La richiesta di archiviazione dei pm – Era anche sulla base di queste discrepanze se il procuratore capo di Caltanissetta, Salvatore De Luca, nell’ottobre del 2022 aveva chiesto di archiviare le indagini, sottolineando che “l’analisi complessiva delle dichiarazioni rese da Avola Maurizio fa ritenere assai probabile che le stesse, oltre ad essere certamente non veritiere, possano essere state eterodirette da parte di soggetti, non identificati sulla scorta delle indagini in corso interessati a porre in essere l’ennesimo depistaggio in relazione all’accertamento della verità dei fatti sulla strage di via D’Amelio”. Secondo i pm, insomma, l’ex killer dei Santapaola stava compiendo l’ennesimo tentativo d’insabbiamento delle indagini sull’eliminazione di Borsellino.
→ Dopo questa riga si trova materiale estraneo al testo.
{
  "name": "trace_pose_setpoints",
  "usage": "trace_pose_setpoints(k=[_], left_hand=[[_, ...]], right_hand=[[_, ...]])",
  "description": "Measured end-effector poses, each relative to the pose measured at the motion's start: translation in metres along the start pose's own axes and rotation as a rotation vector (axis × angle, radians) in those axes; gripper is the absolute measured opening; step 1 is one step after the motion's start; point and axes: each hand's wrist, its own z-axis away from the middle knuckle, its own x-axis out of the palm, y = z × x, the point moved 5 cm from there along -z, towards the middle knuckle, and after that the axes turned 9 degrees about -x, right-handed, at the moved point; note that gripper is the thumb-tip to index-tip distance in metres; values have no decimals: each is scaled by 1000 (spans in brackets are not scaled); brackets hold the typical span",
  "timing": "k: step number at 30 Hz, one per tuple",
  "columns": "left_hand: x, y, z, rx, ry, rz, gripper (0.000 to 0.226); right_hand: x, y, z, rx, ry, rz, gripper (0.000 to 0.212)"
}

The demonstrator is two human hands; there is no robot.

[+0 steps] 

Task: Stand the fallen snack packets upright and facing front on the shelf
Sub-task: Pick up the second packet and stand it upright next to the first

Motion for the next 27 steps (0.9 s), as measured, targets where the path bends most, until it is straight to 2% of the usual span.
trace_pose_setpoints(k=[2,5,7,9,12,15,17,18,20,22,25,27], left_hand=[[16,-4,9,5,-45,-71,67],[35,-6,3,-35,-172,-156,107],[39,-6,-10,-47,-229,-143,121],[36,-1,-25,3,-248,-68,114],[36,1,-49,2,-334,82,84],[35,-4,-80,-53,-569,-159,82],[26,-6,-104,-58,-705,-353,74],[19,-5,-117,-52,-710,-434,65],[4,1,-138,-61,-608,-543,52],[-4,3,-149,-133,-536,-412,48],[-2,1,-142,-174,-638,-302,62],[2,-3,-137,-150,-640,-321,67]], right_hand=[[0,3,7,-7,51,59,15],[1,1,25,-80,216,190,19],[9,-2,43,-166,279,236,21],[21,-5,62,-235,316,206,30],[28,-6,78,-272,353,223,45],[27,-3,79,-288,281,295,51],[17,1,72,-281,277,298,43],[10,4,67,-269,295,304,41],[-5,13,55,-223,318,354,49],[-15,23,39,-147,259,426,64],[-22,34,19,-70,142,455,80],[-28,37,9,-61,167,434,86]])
I sospetti della procura era rafforzati dal fatto che le dichiarazioni del pentito sembravano essere costruite per riempire tutti i buchi della ricostruzione della strage. “Proprio prendendo le mosse dalle dichiarazione dello Spatuzza, non è certo un caso che Maurizio Avola con le proprie dichiarazioni miri proprio ‘a coprire’ quei dettagli non conosciuti dallo Spatuzza ed in relazione ai quali si sta ancora indagando in merito a possibili presenze esterne nelle fasi organizzative ed esecutive dell’attentato di via D’Amelio”. Insomma: per i pm i racconti dell’ex mafioso di Catania sembrano ideati appositamente per risolvere tutti i misteri della strage. Con l’effetto di bocciare definitivamente qualsiasi pista relativa a possibili responsabilità esterne a Cosa nostra.